On the more traditional LP Secondary private equity side, things were getting done at par but now everyone wants some kind of discount regardless of the valuation. Secondary funds need to tell their LPs they are getting a discount. GPs are doing GP-led transactions with their best assets, and they recognize it’s hard to get a transaction done and pass your LPs if you price at a double-digit discount. LPs are smart enough to know they can sell a buyout fund at 90% NAV so why would I sell into this CV at a 15-20% discount?

VC and growth equity fund managers are starting to get more sophisticated, but they are behind their buyout counterparts. The buyout market has been very active for secondaries for some time.

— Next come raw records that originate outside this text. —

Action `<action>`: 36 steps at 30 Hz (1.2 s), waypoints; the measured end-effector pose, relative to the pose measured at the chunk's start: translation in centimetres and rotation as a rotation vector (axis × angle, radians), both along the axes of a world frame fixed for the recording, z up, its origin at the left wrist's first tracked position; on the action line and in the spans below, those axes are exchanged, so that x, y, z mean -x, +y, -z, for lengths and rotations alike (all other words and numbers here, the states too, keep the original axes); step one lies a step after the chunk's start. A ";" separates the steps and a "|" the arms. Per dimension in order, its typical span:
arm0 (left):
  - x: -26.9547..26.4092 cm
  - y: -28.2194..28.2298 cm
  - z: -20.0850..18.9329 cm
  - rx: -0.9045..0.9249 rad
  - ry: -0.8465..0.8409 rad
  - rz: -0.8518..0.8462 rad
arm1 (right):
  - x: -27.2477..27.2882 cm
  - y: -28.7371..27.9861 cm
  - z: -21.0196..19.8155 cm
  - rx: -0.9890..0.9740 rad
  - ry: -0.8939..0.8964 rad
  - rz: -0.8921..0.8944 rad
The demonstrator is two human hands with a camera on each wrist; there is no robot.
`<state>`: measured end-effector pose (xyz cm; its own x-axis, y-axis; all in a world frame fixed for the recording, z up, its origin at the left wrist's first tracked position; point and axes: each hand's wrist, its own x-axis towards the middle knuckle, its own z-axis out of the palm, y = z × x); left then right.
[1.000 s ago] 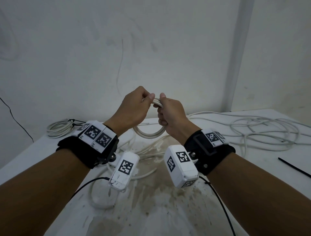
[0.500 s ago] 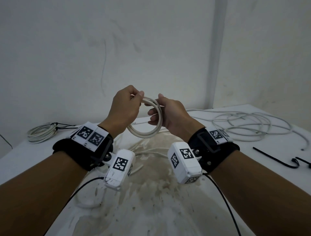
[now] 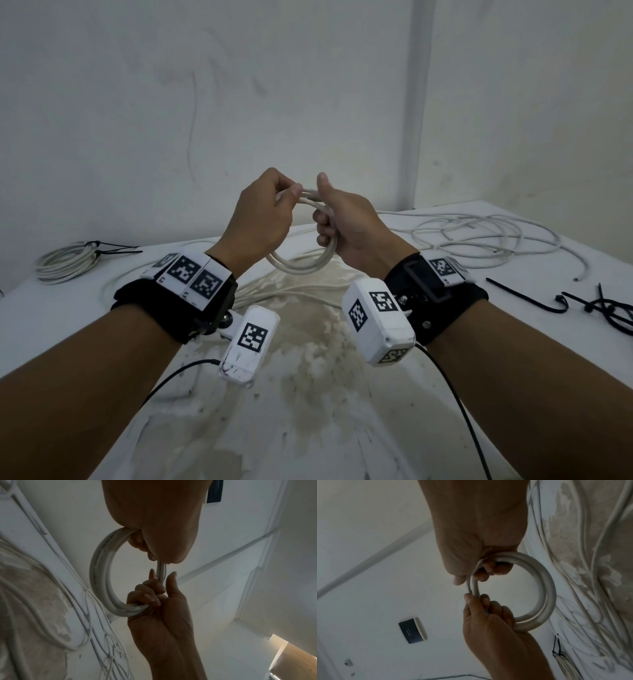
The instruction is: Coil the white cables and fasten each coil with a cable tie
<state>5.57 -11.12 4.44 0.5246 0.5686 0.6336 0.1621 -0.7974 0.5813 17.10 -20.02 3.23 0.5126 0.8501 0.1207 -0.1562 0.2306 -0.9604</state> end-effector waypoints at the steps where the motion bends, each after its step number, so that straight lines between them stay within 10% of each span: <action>1: 0.1 0.0 0.1 0.009 -0.007 -0.005 | 0.1 0.1 -0.1 0.011 -0.014 0.011; 12: 1.1 1.2 0.5 0.016 0.024 -0.036 | 1.2 1.9 0.0 0.071 -0.046 0.062; 19: 1.2 1.7 0.5 0.066 -0.006 -0.032 | 0.7 2.1 0.4 0.070 0.240 -0.086; 36: -0.4 0.0 0.9 0.175 -0.039 0.005 | -0.9 0.4 1.4 0.053 0.101 -0.065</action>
<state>5.98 -11.13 3.49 0.5045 0.6692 0.5455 0.1330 -0.6845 0.7168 18.03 -19.59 1.87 0.4635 0.8857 0.0259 -0.2653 0.1666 -0.9497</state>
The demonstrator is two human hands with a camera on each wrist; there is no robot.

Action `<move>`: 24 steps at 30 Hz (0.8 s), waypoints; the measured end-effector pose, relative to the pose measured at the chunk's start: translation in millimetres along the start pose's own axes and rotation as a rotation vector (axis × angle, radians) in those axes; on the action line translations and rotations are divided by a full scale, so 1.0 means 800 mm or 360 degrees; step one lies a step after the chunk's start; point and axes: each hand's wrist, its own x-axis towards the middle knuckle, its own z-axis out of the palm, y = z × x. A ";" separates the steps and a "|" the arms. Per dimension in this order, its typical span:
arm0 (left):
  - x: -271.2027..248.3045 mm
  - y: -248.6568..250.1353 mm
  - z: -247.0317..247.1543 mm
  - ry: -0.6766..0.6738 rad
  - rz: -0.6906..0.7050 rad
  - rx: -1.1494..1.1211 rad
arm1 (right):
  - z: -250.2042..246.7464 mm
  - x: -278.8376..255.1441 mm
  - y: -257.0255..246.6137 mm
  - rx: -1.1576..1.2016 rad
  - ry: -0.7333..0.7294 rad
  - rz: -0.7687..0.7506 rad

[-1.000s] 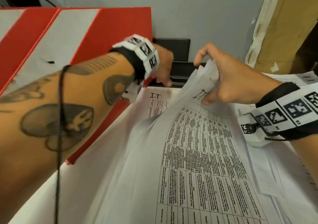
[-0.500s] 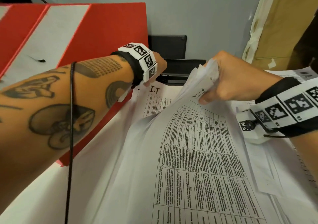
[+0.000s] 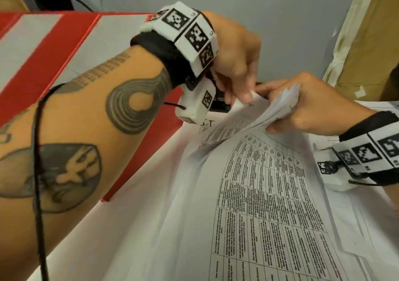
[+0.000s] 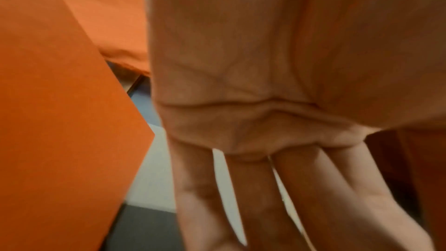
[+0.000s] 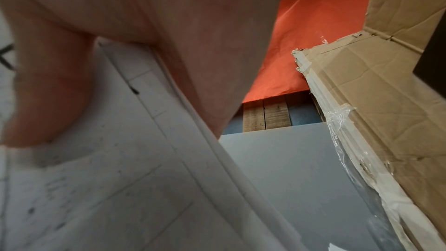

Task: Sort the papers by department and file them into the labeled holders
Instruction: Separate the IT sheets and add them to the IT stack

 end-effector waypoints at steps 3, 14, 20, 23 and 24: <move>-0.005 -0.006 0.003 -0.0105 0.0186 -0.0373 | 0.000 0.001 0.010 -0.0060 0.0064 0.0053; 0.097 -0.072 0.092 -0.0048 -0.0542 0.0739 | -0.002 -0.002 0.000 -0.0035 -0.0055 0.0020; 0.097 -0.059 0.088 0.0058 -0.0467 0.0872 | 0.000 -0.002 -0.003 0.0011 -0.0110 -0.0049; 0.100 -0.052 0.082 0.0186 -0.0439 0.0849 | -0.001 -0.002 -0.001 0.0002 -0.0113 -0.0048; 0.099 -0.050 0.081 0.0205 -0.0447 0.0815 | -0.001 -0.002 -0.001 -0.0004 -0.0113 -0.0051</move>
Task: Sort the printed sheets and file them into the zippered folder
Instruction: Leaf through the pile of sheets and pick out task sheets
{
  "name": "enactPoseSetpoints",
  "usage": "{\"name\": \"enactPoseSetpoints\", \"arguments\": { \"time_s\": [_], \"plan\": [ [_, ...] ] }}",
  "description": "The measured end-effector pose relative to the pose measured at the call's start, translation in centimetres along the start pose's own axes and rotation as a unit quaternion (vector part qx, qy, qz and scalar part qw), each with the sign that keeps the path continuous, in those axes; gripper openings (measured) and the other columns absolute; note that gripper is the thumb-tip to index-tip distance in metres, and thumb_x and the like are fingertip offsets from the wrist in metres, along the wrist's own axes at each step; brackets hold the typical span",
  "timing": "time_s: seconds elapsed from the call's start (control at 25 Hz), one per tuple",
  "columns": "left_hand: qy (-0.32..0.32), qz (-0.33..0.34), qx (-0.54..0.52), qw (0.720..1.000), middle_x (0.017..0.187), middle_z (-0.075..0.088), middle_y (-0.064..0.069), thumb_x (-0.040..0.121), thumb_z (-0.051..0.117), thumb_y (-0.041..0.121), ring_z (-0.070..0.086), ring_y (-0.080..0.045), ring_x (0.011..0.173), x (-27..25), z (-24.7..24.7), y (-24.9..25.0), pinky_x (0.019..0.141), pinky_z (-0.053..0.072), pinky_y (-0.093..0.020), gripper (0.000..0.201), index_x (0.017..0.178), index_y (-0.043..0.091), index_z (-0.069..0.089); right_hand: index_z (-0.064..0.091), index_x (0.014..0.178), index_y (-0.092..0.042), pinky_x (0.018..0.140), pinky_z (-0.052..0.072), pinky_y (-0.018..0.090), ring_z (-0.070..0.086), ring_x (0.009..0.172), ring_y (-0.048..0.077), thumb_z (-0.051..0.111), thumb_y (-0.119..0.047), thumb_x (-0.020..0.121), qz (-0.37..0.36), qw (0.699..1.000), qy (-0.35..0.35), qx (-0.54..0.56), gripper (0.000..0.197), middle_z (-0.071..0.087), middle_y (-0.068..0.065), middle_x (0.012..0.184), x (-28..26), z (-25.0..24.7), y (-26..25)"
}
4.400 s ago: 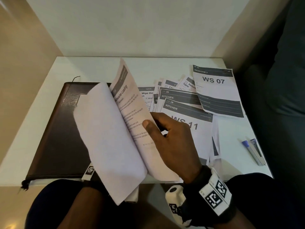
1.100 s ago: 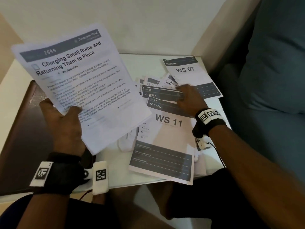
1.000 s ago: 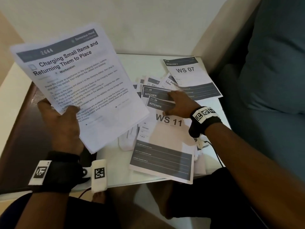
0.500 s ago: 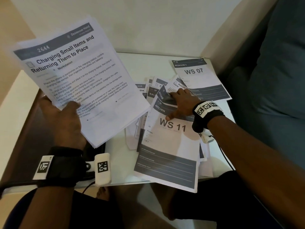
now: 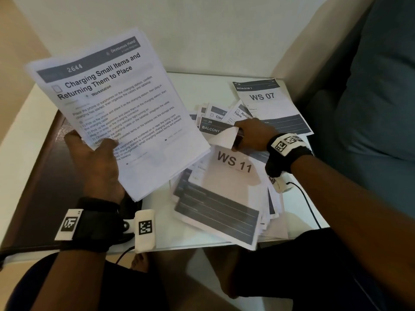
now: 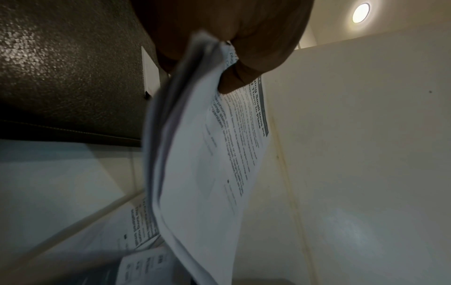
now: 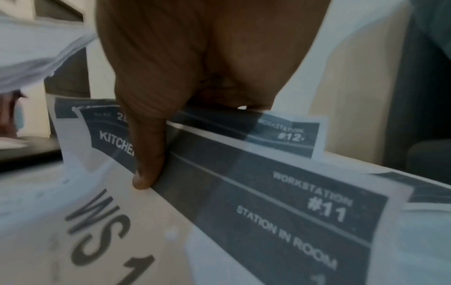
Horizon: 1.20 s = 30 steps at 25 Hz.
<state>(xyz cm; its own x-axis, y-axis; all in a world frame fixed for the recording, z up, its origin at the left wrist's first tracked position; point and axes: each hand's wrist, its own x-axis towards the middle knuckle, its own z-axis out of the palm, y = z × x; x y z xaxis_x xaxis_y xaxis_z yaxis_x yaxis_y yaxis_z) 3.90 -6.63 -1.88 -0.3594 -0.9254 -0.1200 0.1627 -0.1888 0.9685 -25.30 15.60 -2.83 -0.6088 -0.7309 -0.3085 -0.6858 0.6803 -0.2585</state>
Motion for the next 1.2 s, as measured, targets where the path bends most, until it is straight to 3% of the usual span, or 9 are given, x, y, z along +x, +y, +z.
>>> {"name": "enactPoseSetpoints", "arguments": {
  "time_s": [0.16,0.24,0.32,0.56,0.76,0.88,1.0,1.12,1.2],
  "plan": [
    [0.014,0.004,-0.003,1.000,0.130,0.067,-0.007,0.083,0.064,0.000,0.073,-0.020,0.110,-0.2,-0.1,0.4,0.087,0.063,-0.041,0.065,0.143,0.016,0.045,0.072,0.115,-0.016,0.079,0.049,0.024,0.068,0.097,0.018,0.086,-0.026,0.079,0.030,0.989,0.011,0.143,0.040,0.073,0.000,0.110,-1.2,-3.7,1.5],
    [0.013,-0.002,0.009,1.000,0.129,0.066,-0.005,0.088,0.064,-0.003,0.072,-0.017,0.108,-0.7,0.1,0.8,0.082,0.063,-0.029,0.062,0.144,0.012,0.044,0.072,0.116,-0.018,0.074,0.050,0.021,0.070,0.092,0.014,0.084,-0.021,0.081,0.046,0.975,0.036,0.216,0.036,0.074,-0.003,0.106,-2.4,-5.3,2.7],
    [0.008,-0.001,0.032,0.999,0.126,0.066,-0.002,0.093,0.062,-0.006,0.071,-0.012,0.103,-1.2,0.1,0.9,0.071,0.060,-0.015,0.056,0.144,0.006,0.044,0.073,0.112,-0.015,0.067,0.058,0.024,0.075,0.084,0.016,0.083,-0.015,0.082,0.082,0.916,0.104,0.379,0.031,0.077,0.000,0.098,-3.5,-6.0,3.9],
    [0.023,0.044,0.047,0.998,0.127,0.067,-0.009,0.087,0.062,-0.007,0.073,-0.014,0.103,-0.8,0.2,0.5,0.076,0.063,-0.025,0.058,0.141,0.001,0.043,0.071,0.109,-0.008,0.065,0.060,0.028,0.073,0.078,0.015,0.075,-0.019,0.090,0.276,0.726,0.318,0.544,0.022,0.074,0.008,0.103,-3.1,-3.5,10.0],
    [0.019,0.035,0.048,0.998,0.127,0.068,-0.008,0.082,0.067,0.004,0.074,-0.019,0.105,-0.1,-0.1,-0.3,0.075,0.062,-0.025,0.063,0.141,0.004,0.046,0.059,0.134,-0.010,0.099,0.056,0.039,0.066,0.114,0.023,0.067,-0.033,0.085,0.380,0.707,0.261,0.536,0.055,0.065,0.007,0.132,-1.8,0.7,15.8],
    [0.019,0.041,0.055,0.997,0.125,0.069,-0.007,0.085,0.066,-0.001,0.075,-0.016,0.100,-0.3,0.0,-0.4,0.074,0.063,-0.025,0.058,0.140,0.001,0.046,0.053,0.139,-0.013,0.094,0.059,0.046,0.068,0.107,0.026,0.071,-0.033,0.076,0.398,0.693,0.262,0.542,0.068,0.063,0.009,0.133,-1.9,2.0,16.1],
    [0.024,0.021,0.027,0.999,0.125,0.069,-0.005,0.087,0.066,0.001,0.074,-0.013,0.101,-0.3,0.2,-0.7,0.074,0.062,-0.023,0.057,0.140,0.002,0.047,0.029,0.154,-0.005,0.105,0.048,0.047,0.053,0.127,0.038,0.070,-0.034,0.083,0.493,0.752,0.290,0.328,0.087,0.044,0.018,0.149,-4.6,1.3,11.8],
    [-0.010,-0.019,0.011,1.000,0.130,0.062,-0.002,0.092,0.066,0.004,0.068,0.007,0.096,-0.5,0.5,-1.0,0.071,0.053,-0.006,0.053,0.141,-0.001,0.048,0.042,0.147,-0.009,0.106,0.048,0.045,0.055,0.126,0.035,0.071,-0.042,0.087,0.360,0.873,0.206,0.258,0.074,0.053,0.014,0.144,-7.5,4.2,6.5],
    [0.001,-0.013,0.002,1.000,0.130,0.065,-0.006,0.092,0.066,0.002,0.069,0.006,0.087,-1.1,0.7,-0.8,0.067,0.053,-0.007,0.053,0.141,-0.004,0.046,0.047,0.142,-0.011,0.106,0.048,0.046,0.056,0.127,0.033,0.079,-0.057,0.077,0.325,0.893,0.144,0.277,0.085,0.057,0.011,0.141,-8.0,6.9,4.6]
  ]
}}
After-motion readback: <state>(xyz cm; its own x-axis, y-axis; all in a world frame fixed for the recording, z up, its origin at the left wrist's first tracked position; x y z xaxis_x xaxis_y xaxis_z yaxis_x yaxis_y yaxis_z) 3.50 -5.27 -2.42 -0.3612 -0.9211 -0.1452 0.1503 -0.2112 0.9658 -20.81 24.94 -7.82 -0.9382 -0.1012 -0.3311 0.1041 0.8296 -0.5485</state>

VC and growth equity fund managers are coming up to speed. If we were to speak this time next year, they would be a lot more educated because of the lack of distributions and the difficult fundraising environment. We are already in the market now with several VC continuation funds and will continue to be active in the space.

If every buyer doubled their fund size overnight, we’d have a much more active market. I’d love to say the market will grow 50% this year. It’s not, but it could if the capital was available. I don’t think there is enough capital today.

RP: What do you recommend for fund managers looking to learn more about secondary solutions?

TM: Education is critical. You roll back to 12-18 months ago, I couldn’t say this. But today, pretty much every GP will take a call with us to understand this market, understand what’s going on, and to listen to the market landscape and market terms. That’s vastly different than 12-18 months ago. Our recommendation is to understand this market and understand it’s another tool to include in your toolkit. It may not be the right tool for everyone, but it’s another path of liquidity.